* **PROMPT**:
Omitting the pictures, output all of the records precisely as written.

[Records from a collection]
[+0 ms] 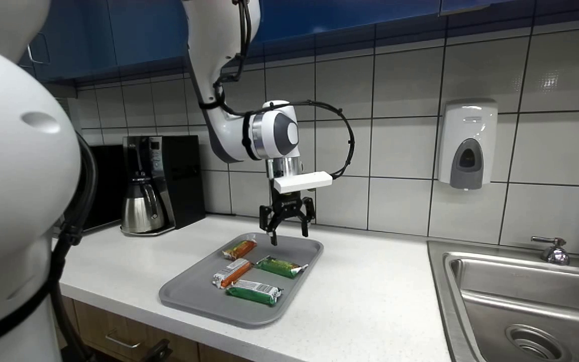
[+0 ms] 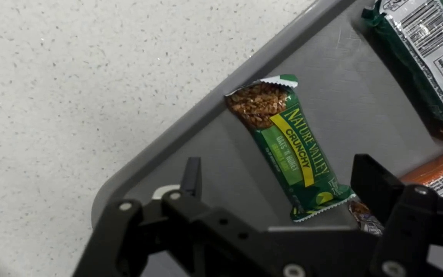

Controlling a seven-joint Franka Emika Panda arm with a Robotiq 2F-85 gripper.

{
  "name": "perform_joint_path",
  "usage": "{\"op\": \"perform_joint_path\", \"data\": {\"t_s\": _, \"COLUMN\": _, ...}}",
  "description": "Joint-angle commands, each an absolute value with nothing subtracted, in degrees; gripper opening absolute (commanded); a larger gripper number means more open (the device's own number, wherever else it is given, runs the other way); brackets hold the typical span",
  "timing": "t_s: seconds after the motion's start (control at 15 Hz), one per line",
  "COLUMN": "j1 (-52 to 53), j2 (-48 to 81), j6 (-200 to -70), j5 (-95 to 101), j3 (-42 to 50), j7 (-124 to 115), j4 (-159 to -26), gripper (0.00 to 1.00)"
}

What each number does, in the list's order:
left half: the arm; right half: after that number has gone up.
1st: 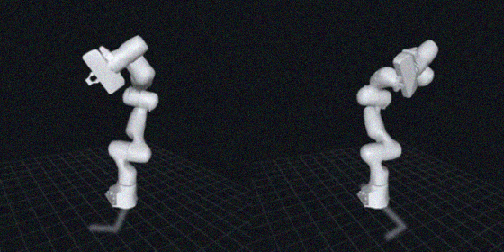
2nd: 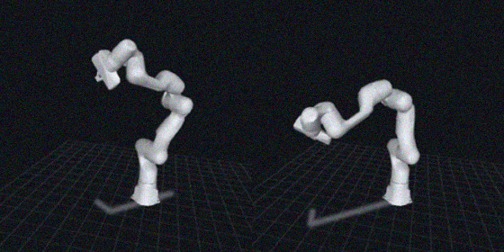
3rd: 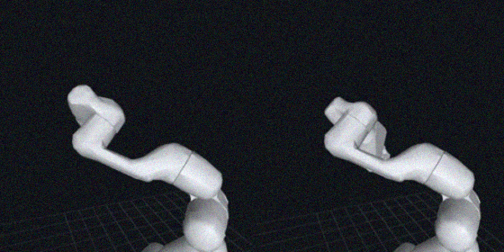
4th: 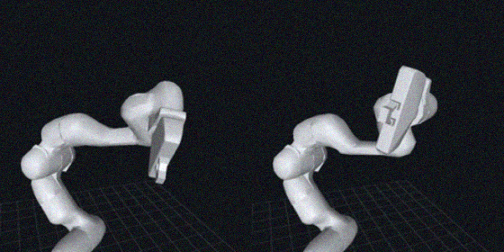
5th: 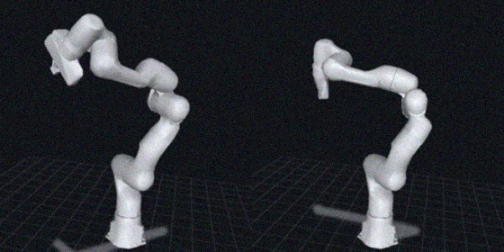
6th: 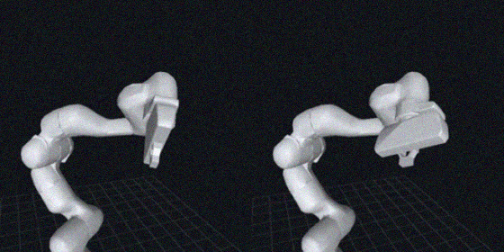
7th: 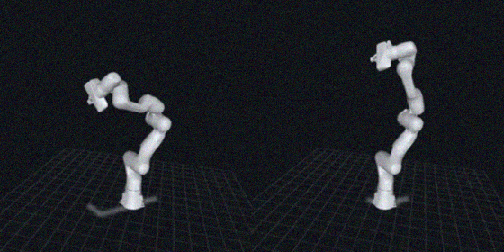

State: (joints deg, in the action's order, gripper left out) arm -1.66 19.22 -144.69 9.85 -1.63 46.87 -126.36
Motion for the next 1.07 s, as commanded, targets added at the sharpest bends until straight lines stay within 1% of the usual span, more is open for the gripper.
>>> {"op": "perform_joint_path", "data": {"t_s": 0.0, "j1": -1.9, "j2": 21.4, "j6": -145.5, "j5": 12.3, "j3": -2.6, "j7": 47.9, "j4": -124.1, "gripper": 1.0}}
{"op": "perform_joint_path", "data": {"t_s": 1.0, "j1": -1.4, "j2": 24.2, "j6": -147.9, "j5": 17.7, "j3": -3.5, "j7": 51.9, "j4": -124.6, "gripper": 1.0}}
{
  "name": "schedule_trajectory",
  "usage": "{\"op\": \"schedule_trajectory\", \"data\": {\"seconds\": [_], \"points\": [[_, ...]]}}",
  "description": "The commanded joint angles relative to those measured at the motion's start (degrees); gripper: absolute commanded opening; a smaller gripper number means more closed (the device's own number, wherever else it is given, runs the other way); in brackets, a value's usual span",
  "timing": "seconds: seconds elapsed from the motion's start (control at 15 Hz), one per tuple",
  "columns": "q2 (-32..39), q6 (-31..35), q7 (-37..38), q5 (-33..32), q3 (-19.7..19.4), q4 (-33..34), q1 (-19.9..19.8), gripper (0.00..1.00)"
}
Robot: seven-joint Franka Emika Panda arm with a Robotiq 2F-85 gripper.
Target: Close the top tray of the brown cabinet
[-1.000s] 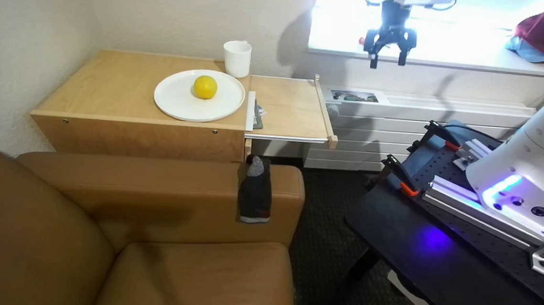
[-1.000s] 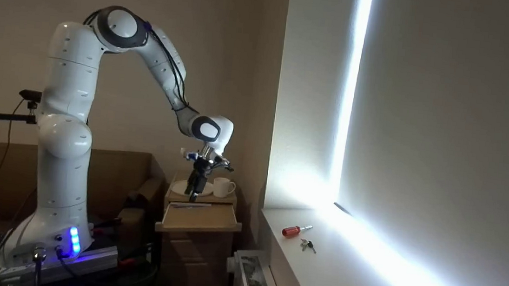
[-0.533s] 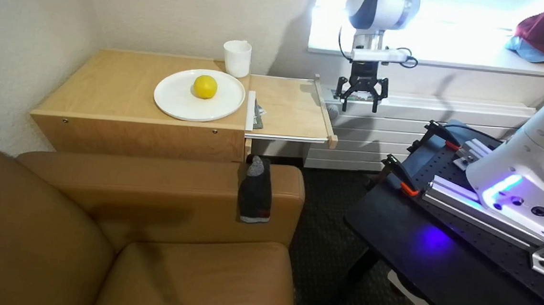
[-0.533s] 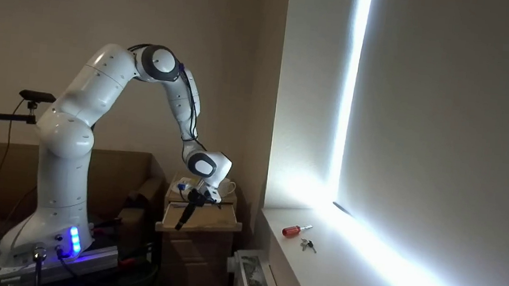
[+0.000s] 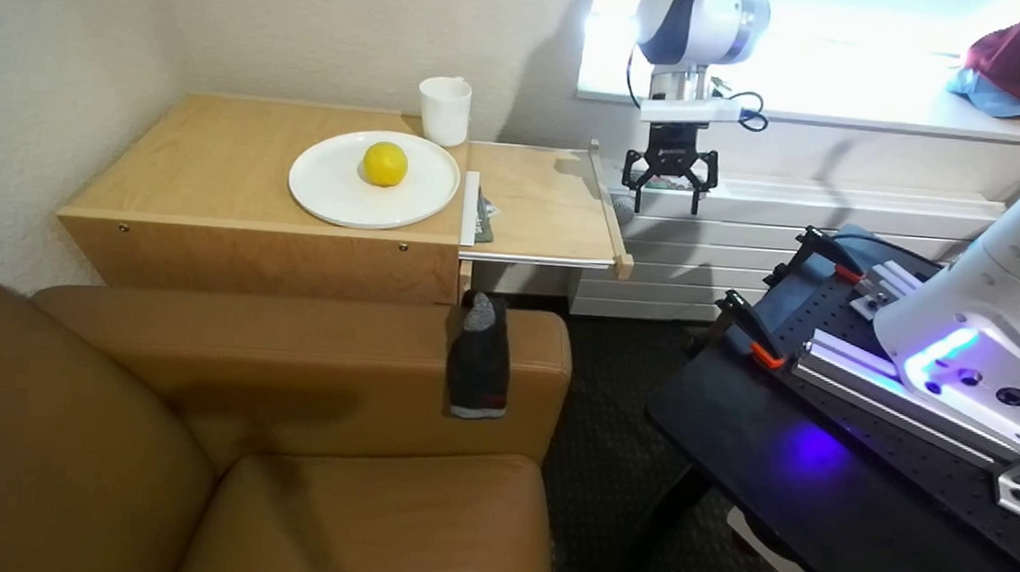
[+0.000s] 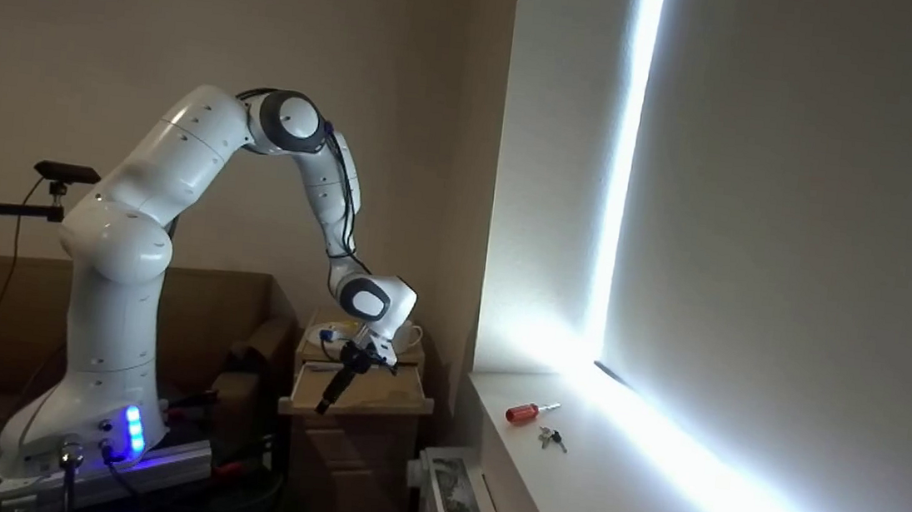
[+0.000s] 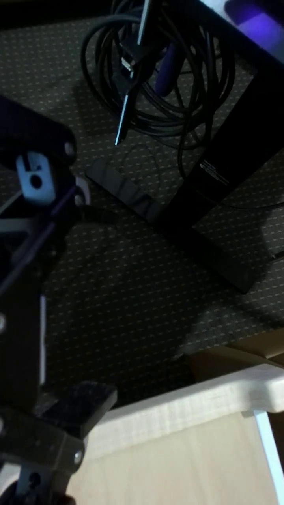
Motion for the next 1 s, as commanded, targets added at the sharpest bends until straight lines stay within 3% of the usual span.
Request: {"op": "schedule_trajectory", "data": {"seconds": [0.0,0.13,0.2,0.93], "points": [[3.28,5.03,8.17,-0.28,-2.79,-0.05,3.79,1.0],[3.78,9.28,10.61,2.35,-1.75,-0.46,3.56,1.0],[3.25,5.97,8.66,0.44,-1.79,0.06,2.9,1.0],[7.14,8.52,14.26,-2.32,-2.18,5.69,7.37,1.0]]}}
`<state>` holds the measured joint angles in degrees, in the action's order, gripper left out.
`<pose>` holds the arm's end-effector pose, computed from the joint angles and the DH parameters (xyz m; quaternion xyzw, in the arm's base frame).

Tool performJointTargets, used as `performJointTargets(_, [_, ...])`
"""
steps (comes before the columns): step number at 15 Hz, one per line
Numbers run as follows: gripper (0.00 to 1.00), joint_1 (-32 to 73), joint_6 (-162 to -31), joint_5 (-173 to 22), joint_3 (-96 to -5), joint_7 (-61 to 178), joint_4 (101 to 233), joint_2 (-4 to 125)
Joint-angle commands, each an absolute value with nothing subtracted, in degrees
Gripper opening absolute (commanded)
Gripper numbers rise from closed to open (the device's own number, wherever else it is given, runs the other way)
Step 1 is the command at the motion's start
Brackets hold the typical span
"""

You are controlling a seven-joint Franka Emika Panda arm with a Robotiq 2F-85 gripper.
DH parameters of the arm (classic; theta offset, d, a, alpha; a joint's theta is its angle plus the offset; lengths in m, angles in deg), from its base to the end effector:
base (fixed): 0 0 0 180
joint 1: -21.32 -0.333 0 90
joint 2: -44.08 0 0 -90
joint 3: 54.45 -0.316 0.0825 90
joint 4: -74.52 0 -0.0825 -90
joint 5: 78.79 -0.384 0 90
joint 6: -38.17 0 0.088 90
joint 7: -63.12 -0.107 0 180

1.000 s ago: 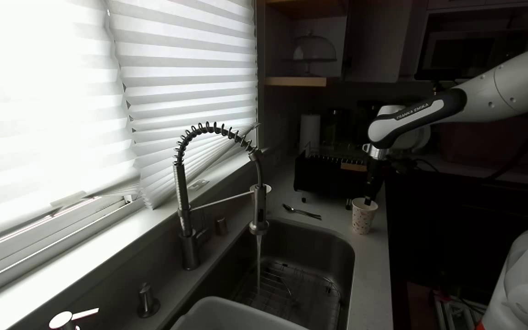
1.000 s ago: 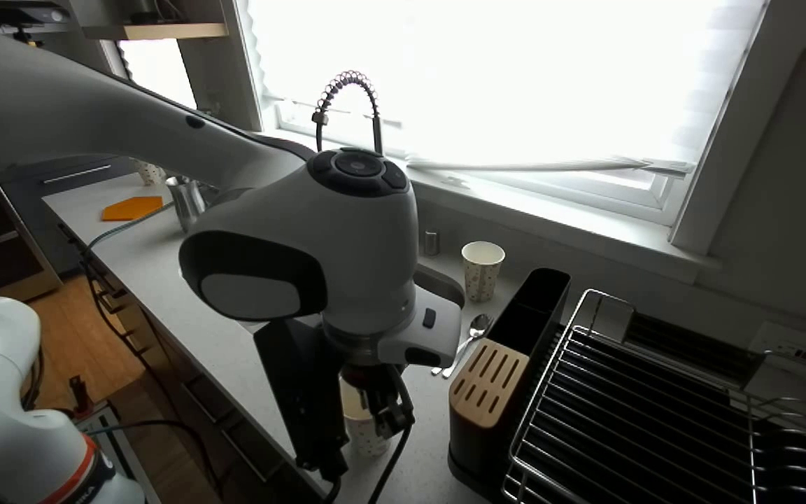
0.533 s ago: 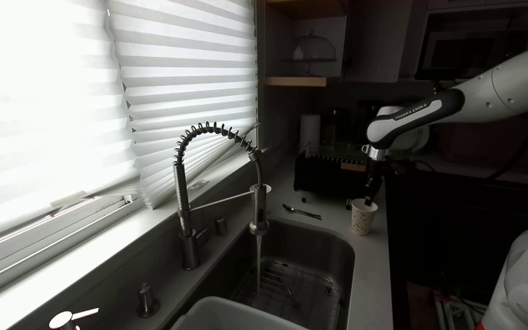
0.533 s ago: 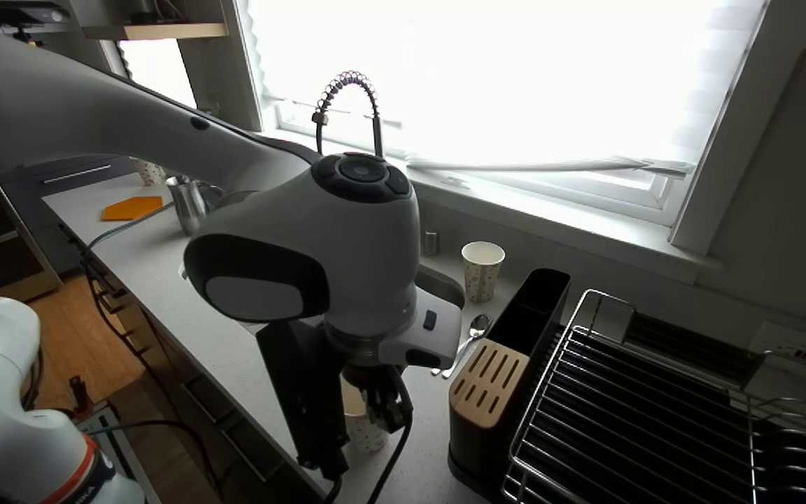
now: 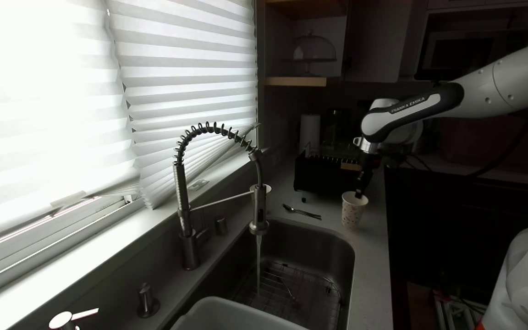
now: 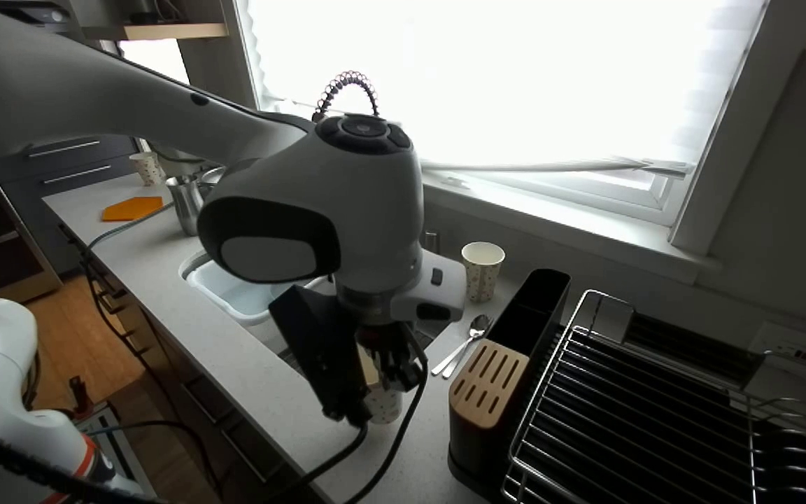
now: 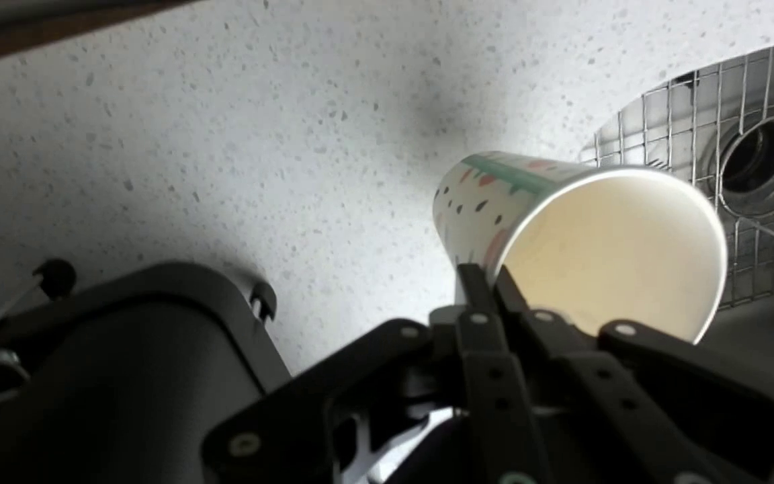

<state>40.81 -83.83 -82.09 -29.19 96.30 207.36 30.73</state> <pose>0.3374 -0.3372 0.4288 -0.9910 0.1107 -0.0542 0.0512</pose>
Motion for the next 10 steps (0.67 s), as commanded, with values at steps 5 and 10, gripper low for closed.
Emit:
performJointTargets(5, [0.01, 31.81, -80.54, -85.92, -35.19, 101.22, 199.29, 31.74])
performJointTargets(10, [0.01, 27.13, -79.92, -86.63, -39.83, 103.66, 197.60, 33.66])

* **EXPECTED ANSWER**:
[+0 ms] 
[+0 ms] 

Controlling a seven-joint Franka Emika Panda arm with a Robotiq 2F-85 gripper.

{
  "name": "perform_joint_path",
  "usage": "{\"op\": \"perform_joint_path\", \"data\": {\"t_s\": _, \"COLUMN\": _, ...}}",
  "description": "Joint-angle commands, each an absolute value with nothing subtracted, in degrees; gripper opening absolute (commanded); a larger gripper number means more open (the device's own number, wherever else it is given, runs the other way); brackets hold the typical span",
  "timing": "t_s: seconds after the motion's start (control at 15 Hz), one per line",
  "COLUMN": "j1 (-52 to 53), j2 (-48 to 81), j6 (-200 to -70), j5 (-95 to 101), j3 (-42 to 50), j7 (-124 to 115), j4 (-159 to -26), gripper (0.00 to 1.00)"
}

What each number does, in the list's order:
left half: the arm; right half: after that number has gone up.
1st: 
2nd: 
3rd: 
4th: 
5th: 
6th: 
7th: 

State: (joints deg, in the action's order, gripper left out) arm -1.66 19.22 -144.69 9.85 -1.63 46.87 -126.36
Motion for the next 1.07 s, as commanded, targets added at the sharpest bends until straight lines stay within 1% of the usual span, more is open for the gripper.
>>> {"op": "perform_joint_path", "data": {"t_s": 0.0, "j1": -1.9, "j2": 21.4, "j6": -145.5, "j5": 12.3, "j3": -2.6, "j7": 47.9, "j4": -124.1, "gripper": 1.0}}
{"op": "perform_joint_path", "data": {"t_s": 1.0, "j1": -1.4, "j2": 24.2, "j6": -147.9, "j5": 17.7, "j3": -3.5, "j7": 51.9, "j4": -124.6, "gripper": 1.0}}
{
  "name": "schedule_trajectory",
  "usage": "{\"op\": \"schedule_trajectory\", \"data\": {\"seconds\": [_], \"points\": [[_, ...]]}}",
  "description": "The commanded joint angles relative to those measured at the motion's start (degrees); gripper: absolute commanded opening; a smaller gripper number means more closed (the device's own number, wherever else it is given, runs the other way); in brackets, a value's usual span",
  "timing": "seconds: seconds elapsed from the motion's start (control at 15 Hz), one per tuple",
  "columns": "q2 (-32..39), q6 (-31..35), q7 (-37..38), q5 (-33..32), q3 (-19.7..19.4), q4 (-33..34), q1 (-19.9..19.8), gripper (0.00..1.00)"
}
Robot: seven-joint Franka Emika Panda arm with a Robotiq 2F-85 gripper.
Target: Close the top tray of the brown cabinet
[-1.000s] 
[-1.000s] 
[-0.533s] 
[-0.533s] 
[+0.000s] 
[+0.000s] 
[+0.000s] 
Motion for the next 1 s, as commanded, targets added at the sharpest bends until straight lines stay within 3% of the usual span.
Request: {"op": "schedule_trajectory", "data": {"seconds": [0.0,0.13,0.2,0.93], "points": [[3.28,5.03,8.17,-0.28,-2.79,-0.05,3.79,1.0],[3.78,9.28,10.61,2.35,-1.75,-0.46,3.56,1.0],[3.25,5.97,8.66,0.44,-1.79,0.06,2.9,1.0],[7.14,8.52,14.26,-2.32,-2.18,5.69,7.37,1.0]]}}
`<state>` holds the measured joint angles in degrees, in the action's order, gripper left out.
`<pose>` holds the arm's end-effector pose, computed from the joint angles and the DH parameters (xyz m; quaternion xyzw, in the arm's base frame).

Tool performJointTargets, used as `performJointTargets(_, [_, ...])`
"""
steps (comes before the columns): step number at 15 Hz, one per line
Numbers run as follows: gripper (0.00 to 1.00), joint_1 (-32 to 73), joint_6 (-162 to -31), joint_5 (-173 to 22), joint_3 (-96 to -5), joint_7 (-61 to 178), joint_4 (101 to 233), joint_2 (-4 to 125)
Joint-angle commands, each an absolute value with nothing subtracted, in degrees
Gripper opening absolute (commanded)
Gripper numbers rise from closed to open (the device's own number, wherever else it is given, runs the other way)
Step 1 is the command at the motion's start
Brackets hold the typical span
"""

You are controlling a seven-joint Franka Emika Panda arm with a Robotiq 2F-85 gripper.
DH parameters of the arm (classic; theta offset, d, a, alpha; a joint's theta is its angle plus the offset; lengths in m, angles in deg), from its base to the end effector:
base (fixed): 0 0 0 180
joint 1: -21.32 -0.333 0 90
joint 2: -44.08 0 0 -90
joint 3: 54.45 -0.316 0.0825 90
joint 4: -74.52 0 -0.0825 -90
joint 5: 78.79 -0.384 0 90
joint 6: -38.17 0 0.088 90
joint 7: -63.12 -0.107 0 180

1.000 s ago: 
1.000 s ago: 
0.533 s ago: 
0.533 s ago: 
now: 
now: 
now: 

<state>40.81 -83.83 -82.09 -29.19 96.30 207.36 30.73</state> <pose>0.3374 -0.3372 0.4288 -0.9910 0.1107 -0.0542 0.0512</pose>
Motion for the next 10 steps (0.67 s), as commanded, with values at steps 5 and 10, gripper low for closed.
Emit:
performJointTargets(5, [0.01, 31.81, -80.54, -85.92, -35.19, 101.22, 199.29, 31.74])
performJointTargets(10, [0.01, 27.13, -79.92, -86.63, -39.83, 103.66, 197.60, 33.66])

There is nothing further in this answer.